D’abord, si la valeur de marché des obligations émises par les administrations publiques a diminué du fait de la hausse des taux d’intérêt, ces obligations sont en fait très majoritairement remboursées à leur échéance et donc à leur valeur faciale. En 2019, avant la crise, les remboursements d’OAT à l’échéance ont ainsi été de 130 Md€ et les remboursements anticipés de 46 Md€ ; en 2022, ces montants ont été respectivement de 146 Md€ et 26 Md€. Quand elles sont remboursées par anticipation, c’est toujours moins de deux ans avant leur échéance et donc à une valeur qui est proche de leur valeur faciale. En outre, la hausse des taux d’intérêt induit une hausse de la charge d’intérêts et donc du besoin de financement et de l’endettement des administrations au cours des années suivantes (31 Md€ par an au bout de 10 ans pour une hausse d’un point de tous les taux). La dette publique au sens du traité de Maastricht est donc une meilleure mesure de l’endettement de la France. 

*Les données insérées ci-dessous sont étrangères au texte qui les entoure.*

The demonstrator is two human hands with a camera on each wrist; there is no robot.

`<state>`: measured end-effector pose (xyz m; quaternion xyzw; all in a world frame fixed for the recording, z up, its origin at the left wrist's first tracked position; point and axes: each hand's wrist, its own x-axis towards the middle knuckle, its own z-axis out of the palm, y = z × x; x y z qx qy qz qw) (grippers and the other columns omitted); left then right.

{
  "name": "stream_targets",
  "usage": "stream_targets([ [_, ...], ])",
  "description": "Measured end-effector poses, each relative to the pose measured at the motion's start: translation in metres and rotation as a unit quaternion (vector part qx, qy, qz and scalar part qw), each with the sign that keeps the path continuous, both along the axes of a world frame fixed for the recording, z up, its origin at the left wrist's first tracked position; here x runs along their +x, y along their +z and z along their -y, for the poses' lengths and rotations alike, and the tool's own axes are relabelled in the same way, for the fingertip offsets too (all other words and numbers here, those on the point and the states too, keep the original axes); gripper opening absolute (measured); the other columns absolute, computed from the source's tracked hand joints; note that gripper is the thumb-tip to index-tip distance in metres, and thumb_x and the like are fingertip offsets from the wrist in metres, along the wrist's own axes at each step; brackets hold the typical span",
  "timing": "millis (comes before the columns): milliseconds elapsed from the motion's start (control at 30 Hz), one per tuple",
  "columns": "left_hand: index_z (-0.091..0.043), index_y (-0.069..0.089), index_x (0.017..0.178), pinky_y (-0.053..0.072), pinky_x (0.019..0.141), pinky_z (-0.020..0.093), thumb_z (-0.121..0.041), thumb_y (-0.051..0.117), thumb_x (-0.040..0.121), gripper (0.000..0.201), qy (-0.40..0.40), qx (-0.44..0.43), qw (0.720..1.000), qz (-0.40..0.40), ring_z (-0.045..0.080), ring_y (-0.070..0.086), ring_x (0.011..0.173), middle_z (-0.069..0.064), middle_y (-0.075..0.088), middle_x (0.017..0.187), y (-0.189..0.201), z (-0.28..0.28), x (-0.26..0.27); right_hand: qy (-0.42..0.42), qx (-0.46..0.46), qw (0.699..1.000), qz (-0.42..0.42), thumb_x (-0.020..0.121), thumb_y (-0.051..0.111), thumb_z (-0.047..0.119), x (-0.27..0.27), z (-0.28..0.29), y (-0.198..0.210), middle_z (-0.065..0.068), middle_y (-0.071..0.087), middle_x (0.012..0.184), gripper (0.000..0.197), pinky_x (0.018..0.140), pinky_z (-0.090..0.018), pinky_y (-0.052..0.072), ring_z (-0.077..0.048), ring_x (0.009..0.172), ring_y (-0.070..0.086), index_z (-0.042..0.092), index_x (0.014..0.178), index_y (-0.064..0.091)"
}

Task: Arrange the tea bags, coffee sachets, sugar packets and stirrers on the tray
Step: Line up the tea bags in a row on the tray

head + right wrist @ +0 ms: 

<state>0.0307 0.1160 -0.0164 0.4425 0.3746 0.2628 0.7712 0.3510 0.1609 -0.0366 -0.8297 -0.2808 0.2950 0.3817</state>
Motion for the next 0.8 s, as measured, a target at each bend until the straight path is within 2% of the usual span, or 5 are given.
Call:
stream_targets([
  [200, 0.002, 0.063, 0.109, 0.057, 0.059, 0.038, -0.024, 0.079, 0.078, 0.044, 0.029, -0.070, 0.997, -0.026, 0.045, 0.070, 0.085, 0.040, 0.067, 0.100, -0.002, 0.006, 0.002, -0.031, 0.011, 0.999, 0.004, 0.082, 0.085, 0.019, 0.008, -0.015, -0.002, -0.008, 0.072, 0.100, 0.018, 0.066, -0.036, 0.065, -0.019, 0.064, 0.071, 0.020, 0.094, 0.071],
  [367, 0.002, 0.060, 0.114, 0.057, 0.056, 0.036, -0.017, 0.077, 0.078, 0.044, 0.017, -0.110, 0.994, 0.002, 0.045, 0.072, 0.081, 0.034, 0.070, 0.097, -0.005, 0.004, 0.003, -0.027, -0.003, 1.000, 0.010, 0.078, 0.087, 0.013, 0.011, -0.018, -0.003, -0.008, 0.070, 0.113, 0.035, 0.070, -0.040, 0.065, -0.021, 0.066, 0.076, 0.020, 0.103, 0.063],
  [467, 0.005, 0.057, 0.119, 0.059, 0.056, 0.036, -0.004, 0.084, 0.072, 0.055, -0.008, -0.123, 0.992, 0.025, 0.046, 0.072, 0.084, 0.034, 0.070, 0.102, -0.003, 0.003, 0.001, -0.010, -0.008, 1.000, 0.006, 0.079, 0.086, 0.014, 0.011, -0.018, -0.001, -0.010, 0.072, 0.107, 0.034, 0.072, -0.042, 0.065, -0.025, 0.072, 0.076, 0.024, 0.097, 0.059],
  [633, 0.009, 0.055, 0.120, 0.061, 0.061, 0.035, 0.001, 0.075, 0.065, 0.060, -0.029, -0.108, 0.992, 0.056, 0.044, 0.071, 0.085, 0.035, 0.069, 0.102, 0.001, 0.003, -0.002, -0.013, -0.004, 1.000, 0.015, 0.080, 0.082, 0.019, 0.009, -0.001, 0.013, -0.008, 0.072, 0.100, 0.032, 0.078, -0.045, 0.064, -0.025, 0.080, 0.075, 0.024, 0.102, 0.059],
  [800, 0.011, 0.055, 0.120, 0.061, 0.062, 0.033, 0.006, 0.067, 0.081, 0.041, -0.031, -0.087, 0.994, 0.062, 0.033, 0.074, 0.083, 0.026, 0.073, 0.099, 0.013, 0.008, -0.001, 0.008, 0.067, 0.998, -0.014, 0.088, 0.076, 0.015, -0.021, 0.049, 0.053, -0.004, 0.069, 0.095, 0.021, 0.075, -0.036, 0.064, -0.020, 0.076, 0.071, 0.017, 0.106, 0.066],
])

Ensuite, la plupart des actifs non financiers des administrations publiques font partie du domaine public et sont donc « inaliénables et imprescriptibles » en application d’une législation qui remonte à l’édit de Moulins en 1566. En pratique, ils peuvent être cédés après avoir été déclassés pour être transférés au « domaine privé » des administrations, ce qui suppose de mettre en œuvre des procédures parfois complexes allant jusqu’au vote d’une loi. En tout état de cause, la vente de certains biens est impossible techniquement (la voirie municipale…) ou serait très difficile politiquement (les équipements des armées…). Il serait également très difficile de vendre certains actifs financiers (Banque de France, Caisse des dépôts et consignations…).

Enfin, les actifs de nature à augmenter la production potentielle sont probablement très minoritaires. Les terrains, les bureaux, les logements et les armements représentent au total près de 60 % des actifs non financiers. Le bénéfice socio-économiques des autres actifs non financiers (ouvrages de génie civil, matériels et équipements, logiciels…) est en outre parfois loin d’être positif.

Au total, si le patrimoine des administrations publiques tel qu’il est estimé dans les comptes nationaux donne une information intéressante, la dette publique brute au sens du traité de Maastricht est un meilleur indicateur pour apprécier la soutenabilité des finances publiques.

On peut également noter que ces comptes de patrimoine ne retiennent ni la capacité de l’Etat à augmenter et lever l’impôt du côté des actifs, mais elle pourrait être remise en question compte-tenu du niveau déjà atteint par le taux des prélèvements obligatoires, ni les engagements hors bilan de l’Etat du côté des passifs. Ces derniers sont décrits dans une fiche particulière. En raison de leur grande hétérogénéité, il est préférable de ne pas les totaliser mais certains d’entre eux, comme les engagements de retraite de l’Etat vis-à-vis de ses agents, représentent des montants très importants.

Les médias suivants ont mentionné cette note :

Les Echos

BFM Business 

Le Nouvel Economiste 

[1] La consolidation consiste à éliminer les créances et dettes réciproques entre administrations publiques.

[2] La valeur à laquelle les titres sont échangés sur le marché et non le montant qui sera remboursé à l’échéance (la valeur faciale).

[3] En soustrayant le passif associé aux retraites des fonctionnaires dans le cas des Etats-Unis.

[4] Organismes contrôlés par l’Etat et dont l’activité est principalement non marchande.

[5] En y incluant les « autres changements de volume et ajustements ».